I'm trying to make use of a base interface for all my other interfaces as follows:
Base interface
<?php
namespace App\Repositories\Data;
interface IDataRepository
{
public function getAll();
public function getById($id);
public function create($model);
public function update($model);
public function delete($id);
}
Implemented base interface
<?php namespace App\Repositories\Data;
use Illuminate\Database\Eloquent\Model;
class DataRepository implements IDataRepository
{
// model property on class instances
protected $model;
// Constructor to bind model to repo
public function __construct(Model $model)
{
$this->model = $model;
}
// Get all instances of model
public function getAll()
{
return $this->model->all();
}
// create a new record in the database
public function create($model)
{
return $this->model->create($model);
}
// update record in the database
public function update($model)
{
$record = $this->find($model.id);
return $record->update($model);
}
// remove record from the database
public function delete($id)
{
return $this->model->destroy($id);
}
// show the record with the given id
public function getById($id)
{
return $this->model-findOrFail($id);
}
}
The interface where i'm trying to make use of the base interface
<?php
namespace App\Repositories;
use App\Repositories\Data\IDataRepository;
interface ITestRepository extends IDataRepository
{
}
implementation
<?php namespace App\Repositories;
use App\Library\Classes\Test;
use Illuminate\Database\Eloquent\Model;
class TestRepository implements ITestRepository
{
}
In my controller i'm trying to just call test repository so i can use all the base repository functions:
class TestController extends Controller
{
protected $testRepository;
public function __construct(Test $test)
{
$this->testRepository = new TestRepository($test);
}
public function index()
{
$data['testData'] = $this->testRepository->getAll();
return view('test', $data);
}
}
But i get the following error:
Class App\Repositories\TestRepository contains 5 abstract methods and
must therefore be declared abstract or implement the remaining methods
My application works fine if i only make use of my base interface and pass through a model.

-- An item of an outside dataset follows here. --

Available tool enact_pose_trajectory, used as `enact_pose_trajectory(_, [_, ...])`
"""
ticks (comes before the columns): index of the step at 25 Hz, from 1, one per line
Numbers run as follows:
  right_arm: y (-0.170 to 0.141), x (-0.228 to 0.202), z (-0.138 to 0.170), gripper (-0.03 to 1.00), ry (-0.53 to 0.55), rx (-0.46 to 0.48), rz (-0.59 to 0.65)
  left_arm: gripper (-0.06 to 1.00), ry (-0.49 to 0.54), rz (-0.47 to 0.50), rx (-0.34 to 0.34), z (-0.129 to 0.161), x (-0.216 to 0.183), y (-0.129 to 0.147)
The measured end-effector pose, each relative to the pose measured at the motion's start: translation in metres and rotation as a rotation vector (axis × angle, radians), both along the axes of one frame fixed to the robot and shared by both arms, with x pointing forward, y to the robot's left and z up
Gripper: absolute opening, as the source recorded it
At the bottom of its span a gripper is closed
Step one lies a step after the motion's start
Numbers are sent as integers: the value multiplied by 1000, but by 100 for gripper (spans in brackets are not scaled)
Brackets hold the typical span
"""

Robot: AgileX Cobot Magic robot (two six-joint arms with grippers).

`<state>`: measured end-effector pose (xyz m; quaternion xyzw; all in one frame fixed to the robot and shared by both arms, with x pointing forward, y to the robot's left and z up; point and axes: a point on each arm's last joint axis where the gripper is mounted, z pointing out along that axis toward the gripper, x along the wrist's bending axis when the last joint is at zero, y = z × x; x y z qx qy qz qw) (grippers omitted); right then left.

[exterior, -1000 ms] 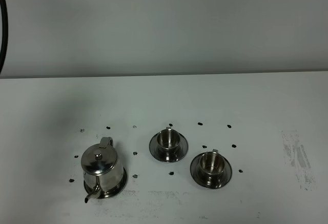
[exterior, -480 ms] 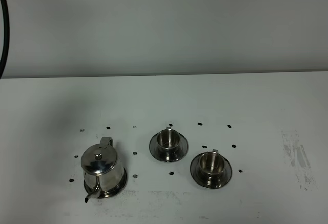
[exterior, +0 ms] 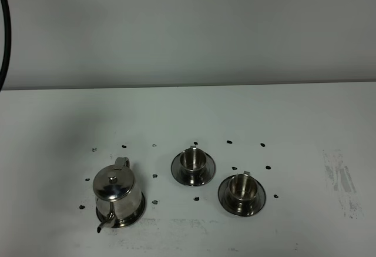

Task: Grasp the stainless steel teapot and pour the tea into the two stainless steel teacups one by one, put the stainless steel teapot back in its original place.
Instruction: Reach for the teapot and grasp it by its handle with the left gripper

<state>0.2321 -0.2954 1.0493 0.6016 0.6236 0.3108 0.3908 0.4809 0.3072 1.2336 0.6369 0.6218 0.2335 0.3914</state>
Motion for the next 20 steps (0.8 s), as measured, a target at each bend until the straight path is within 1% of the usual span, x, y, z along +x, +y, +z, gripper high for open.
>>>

What would be the correct way to share functions from my base interface across all my other interfaces, so as to prevent code duplication? I appreciate any help.
I think that a Trait which will contains all methods of your interface declaration is the best choice. Something like (not sure about logic):
namespace App\Repositories;
trait TDataRepository
{
// model property on class instances
protected $model;
// Constructor to bind model to repo
public function __construct(Model $model)
{
$this->model = $model;
}
// Get all instances of model
public function getAll()
{
return $this->model->all();
}
// create a new record in the database
public function create($model)
{
return $this->model->create($model);
}
// update record in the database
public function update($model)
{
$record = $this->find($model.id);
return $record->update($model);
}
// remove record from the database
public function delete($id)
{
return $this->model->destroy($id);
}
// show the record with the given id
public function getById($id)
{
return $this->model-findOrFail($id);
}
}
And then just use it for classes with base interface:
namespace App\Repositories;
use App\Library\Classes\Test;
use Illuminate\Database\Eloquent\Model;
class TestRepository implements ITestRepository
{
use TDataRepository;
}
Also there are some other options:
abstract class with methods for base interface but it not so flexible like trait,
composition but you should change base idea and create a new entity for composition.
<?php
namespace App\Repositories;
use App\Interfaces\ITestRepository;
class TestRepository implements ITestRepository
{
public function getAll()
{
// TODO: Implement getAll() method.
}
public function getById($id)
{
// TODO: Implement getById() method.
}
public function create($model)
{
// TODO: Implement create() method.
}
public function update($model)
{
// TODO: Implement update() method.
}
public function delete($id)
{
// TODO: Implement delete() method.
}
}
Class must be declared abstract or implement methods 'getAll', 'getById', 'update', 'create', 'delete'
So All the method is by default abstract method in interface and you have to define all method in this class.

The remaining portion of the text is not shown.